▶ **What the task asks**
Each record that follows must be given again without alteration.

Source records
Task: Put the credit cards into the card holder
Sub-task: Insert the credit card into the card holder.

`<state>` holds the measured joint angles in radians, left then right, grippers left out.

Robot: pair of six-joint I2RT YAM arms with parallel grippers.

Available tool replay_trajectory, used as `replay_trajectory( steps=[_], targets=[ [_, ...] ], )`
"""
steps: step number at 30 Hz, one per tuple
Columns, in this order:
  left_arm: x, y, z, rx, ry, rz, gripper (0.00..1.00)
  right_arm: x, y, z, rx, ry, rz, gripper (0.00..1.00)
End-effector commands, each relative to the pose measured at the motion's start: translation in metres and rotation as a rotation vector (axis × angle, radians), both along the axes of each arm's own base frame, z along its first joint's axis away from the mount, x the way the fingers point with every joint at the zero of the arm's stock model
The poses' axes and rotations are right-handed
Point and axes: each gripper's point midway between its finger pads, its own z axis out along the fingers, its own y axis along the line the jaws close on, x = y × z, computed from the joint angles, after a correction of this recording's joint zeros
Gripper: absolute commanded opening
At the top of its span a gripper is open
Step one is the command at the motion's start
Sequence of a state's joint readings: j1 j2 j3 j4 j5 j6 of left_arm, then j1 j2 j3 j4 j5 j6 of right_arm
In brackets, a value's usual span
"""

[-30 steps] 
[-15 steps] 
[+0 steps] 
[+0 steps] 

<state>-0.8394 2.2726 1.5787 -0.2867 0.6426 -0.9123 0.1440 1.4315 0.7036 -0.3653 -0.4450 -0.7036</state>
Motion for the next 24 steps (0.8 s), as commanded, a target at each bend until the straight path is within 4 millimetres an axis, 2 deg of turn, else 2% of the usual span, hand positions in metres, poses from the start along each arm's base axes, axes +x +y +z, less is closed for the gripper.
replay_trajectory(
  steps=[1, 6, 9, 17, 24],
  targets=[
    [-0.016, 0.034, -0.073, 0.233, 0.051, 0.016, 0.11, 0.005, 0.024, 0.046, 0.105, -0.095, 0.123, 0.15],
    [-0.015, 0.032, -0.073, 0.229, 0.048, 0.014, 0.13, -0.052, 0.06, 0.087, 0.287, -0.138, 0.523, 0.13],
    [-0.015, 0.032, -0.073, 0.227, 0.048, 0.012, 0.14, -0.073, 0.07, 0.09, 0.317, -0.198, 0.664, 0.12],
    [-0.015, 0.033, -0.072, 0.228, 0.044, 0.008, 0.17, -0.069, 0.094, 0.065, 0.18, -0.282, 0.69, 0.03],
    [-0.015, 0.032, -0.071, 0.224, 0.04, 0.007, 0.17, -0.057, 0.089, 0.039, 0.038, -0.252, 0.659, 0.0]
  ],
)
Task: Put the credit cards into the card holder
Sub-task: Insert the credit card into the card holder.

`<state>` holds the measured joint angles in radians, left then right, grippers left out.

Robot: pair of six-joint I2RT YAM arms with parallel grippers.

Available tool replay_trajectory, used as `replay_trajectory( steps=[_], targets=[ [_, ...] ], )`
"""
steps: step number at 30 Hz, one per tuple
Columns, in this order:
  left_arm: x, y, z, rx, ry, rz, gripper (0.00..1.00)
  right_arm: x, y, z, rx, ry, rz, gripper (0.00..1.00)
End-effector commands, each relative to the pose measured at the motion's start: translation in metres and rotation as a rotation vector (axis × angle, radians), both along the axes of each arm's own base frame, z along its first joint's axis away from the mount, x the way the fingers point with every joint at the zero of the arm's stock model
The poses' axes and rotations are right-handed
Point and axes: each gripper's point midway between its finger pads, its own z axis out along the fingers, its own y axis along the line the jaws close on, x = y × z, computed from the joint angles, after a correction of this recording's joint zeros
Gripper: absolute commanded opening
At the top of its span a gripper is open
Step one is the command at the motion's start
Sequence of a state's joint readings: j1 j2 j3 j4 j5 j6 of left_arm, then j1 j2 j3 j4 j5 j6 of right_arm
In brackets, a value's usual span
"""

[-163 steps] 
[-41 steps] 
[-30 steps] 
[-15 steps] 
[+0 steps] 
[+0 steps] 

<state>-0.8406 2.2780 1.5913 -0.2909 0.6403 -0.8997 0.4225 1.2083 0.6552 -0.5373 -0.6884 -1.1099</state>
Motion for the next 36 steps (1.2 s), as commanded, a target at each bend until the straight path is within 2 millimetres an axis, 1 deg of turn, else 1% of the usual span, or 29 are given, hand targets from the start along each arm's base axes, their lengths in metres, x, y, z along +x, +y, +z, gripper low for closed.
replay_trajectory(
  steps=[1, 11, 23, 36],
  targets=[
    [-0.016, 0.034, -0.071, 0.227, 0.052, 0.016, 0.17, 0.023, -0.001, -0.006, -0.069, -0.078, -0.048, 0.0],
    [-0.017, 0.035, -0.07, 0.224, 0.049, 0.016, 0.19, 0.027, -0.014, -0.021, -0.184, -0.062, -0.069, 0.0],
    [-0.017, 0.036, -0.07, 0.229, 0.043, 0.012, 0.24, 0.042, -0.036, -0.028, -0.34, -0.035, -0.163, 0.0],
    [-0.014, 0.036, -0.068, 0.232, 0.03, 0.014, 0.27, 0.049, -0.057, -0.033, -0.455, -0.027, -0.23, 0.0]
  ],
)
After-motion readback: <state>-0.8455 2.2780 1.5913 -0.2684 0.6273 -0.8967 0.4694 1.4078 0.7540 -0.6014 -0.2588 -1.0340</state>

▶ **Response to this exercise**
Task: Put the credit cards into the card holder
Sub-task: Insert the credit card into the card holder.

`<state>` holds the measured joint angles in radians, left then right, grippers left out.

Robot: pair of six-joint I2RT YAM arms with parallel grippers.

Available tool replay_trajectory, used as `replay_trajectory( steps=[_], targets=[ [_, ...] ], )`
"""
steps: step number at 30 Hz, one per tuple
Columns, in this order:
  left_arm: x, y, z, rx, ry, rz, gripper (0.00..1.00)
  right_arm: x, y, z, rx, ry, rz, gripper (0.00..1.00)
End-effector commands, each relative to the pose measured at the motion's start: translation in metres and rotation as a rotation vector (axis × angle, radians), both along the axes of each arm's own base frame, z along its first joint's axis away from the mount, x the way the fingers point with every joint at the zero of the arm's stock model
The poses' axes and rotations are right-handed
Point and axes: each gripper's point midway between its finger pads, its own z axis out along the fingers, its own y axis along the line the jaws close on, x = y × z, computed from the joint angles, after a correction of this recording's joint zeros
Gripper: absolute commanded opening
At the top of its span a gripper is open
Step one is the command at the motion's start
Sequence of a state's joint readings: j1 j2 j3 j4 j5 j6 of left_arm, then j1 j2 j3 j4 j5 j6 of right_arm
In brackets, a value's usual span
"""

[-30 steps] 
[-15 steps] 
[+0 steps] 
[+0 steps] 

<state>-0.8394 2.2726 1.5787 -0.2867 0.6426 -0.9123 0.1440 1.4315 0.7036 -0.3653 -0.4450 -0.7036</state>
Motion for the next 24 steps (0.8 s), as commanded, a target at each bend until the straight path is within 4 millimetres an axis, 2 deg of turn, else 2% of the usual span, hand positions in metres, poses from the start along each arm's base axes, axes +x +y +z, less is closed for the gripper.
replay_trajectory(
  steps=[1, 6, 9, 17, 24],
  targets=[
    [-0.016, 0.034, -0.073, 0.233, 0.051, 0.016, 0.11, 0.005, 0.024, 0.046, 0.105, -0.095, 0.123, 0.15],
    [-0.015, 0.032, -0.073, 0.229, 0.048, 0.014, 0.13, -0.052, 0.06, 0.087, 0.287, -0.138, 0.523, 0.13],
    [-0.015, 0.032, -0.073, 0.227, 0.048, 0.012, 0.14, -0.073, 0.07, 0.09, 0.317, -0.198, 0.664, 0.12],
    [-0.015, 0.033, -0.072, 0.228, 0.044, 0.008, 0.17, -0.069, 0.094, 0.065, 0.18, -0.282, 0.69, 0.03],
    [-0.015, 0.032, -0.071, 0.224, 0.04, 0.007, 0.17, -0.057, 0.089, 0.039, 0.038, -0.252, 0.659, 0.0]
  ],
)
Task: Put the credit cards into the card holder
Sub-task: Insert the credit card into the card holder.

`<state>` holds the measured joint angles in radians, left then right, grippers left out.

Robot: pair of six-joint I2RT YAM arms with parallel grippers.

Available tool replay_trajectory, used as `replay_trajectory( steps=[_], targets=[ [_, ...] ], )`
"""
steps: step number at 30 Hz, one per tuple
Columns, in this order:
  left_arm: x, y, z, rx, ry, rz, gripper (0.00..1.00)
  right_arm: x, y, z, rx, ry, rz, gripper (0.00..1.00)
End-effector commands, each relative to the pose measured at the motion's start: translation in metres and rotation as a rotation vector (axis × angle, radians), both along the axes of each arm's own base frame, z along its first joint's axis away from the mount, x the way the fingers point with every joint at the zero of the arm's stock model
The poses' axes and rotations are right-handed
Point and axes: each gripper's point midway between its finger pads, its own z axis out along the fingers, its own y axis along the line the jaws close on, x = y × z, computed from the joint angles, after a correction of this recording's joint zeros
Gripper: absolute commanded opening
At the top of its span a gripper is open
Step one is the command at the motion's start
Sequence of a state's joint readings: j1 j2 j3 j4 j5 j6 of left_arm, then j1 j2 j3 j4 j5 j6 of right_arm
In brackets, a value's usual span
"""

[-163 steps] 
[-41 steps] 
[-30 steps] 
[-15 steps] 
[+0 steps] 
[+0 steps] 

<state>-0.8406 2.2780 1.5913 -0.2909 0.6403 -0.8997 0.4225 1.2083 0.6552 -0.5373 -0.6884 -1.1099</state>
Motion for the next 36 steps (1.2 s), as commanded, a target at each bend until the straight path is within 2 millimetres an axis, 1 deg of turn, else 1% of the usual span, or 29 are given, hand targets from the start along each arm's base axes, their lengths in metres, x, y, z along +x, +y, +z, gripper low for closed.
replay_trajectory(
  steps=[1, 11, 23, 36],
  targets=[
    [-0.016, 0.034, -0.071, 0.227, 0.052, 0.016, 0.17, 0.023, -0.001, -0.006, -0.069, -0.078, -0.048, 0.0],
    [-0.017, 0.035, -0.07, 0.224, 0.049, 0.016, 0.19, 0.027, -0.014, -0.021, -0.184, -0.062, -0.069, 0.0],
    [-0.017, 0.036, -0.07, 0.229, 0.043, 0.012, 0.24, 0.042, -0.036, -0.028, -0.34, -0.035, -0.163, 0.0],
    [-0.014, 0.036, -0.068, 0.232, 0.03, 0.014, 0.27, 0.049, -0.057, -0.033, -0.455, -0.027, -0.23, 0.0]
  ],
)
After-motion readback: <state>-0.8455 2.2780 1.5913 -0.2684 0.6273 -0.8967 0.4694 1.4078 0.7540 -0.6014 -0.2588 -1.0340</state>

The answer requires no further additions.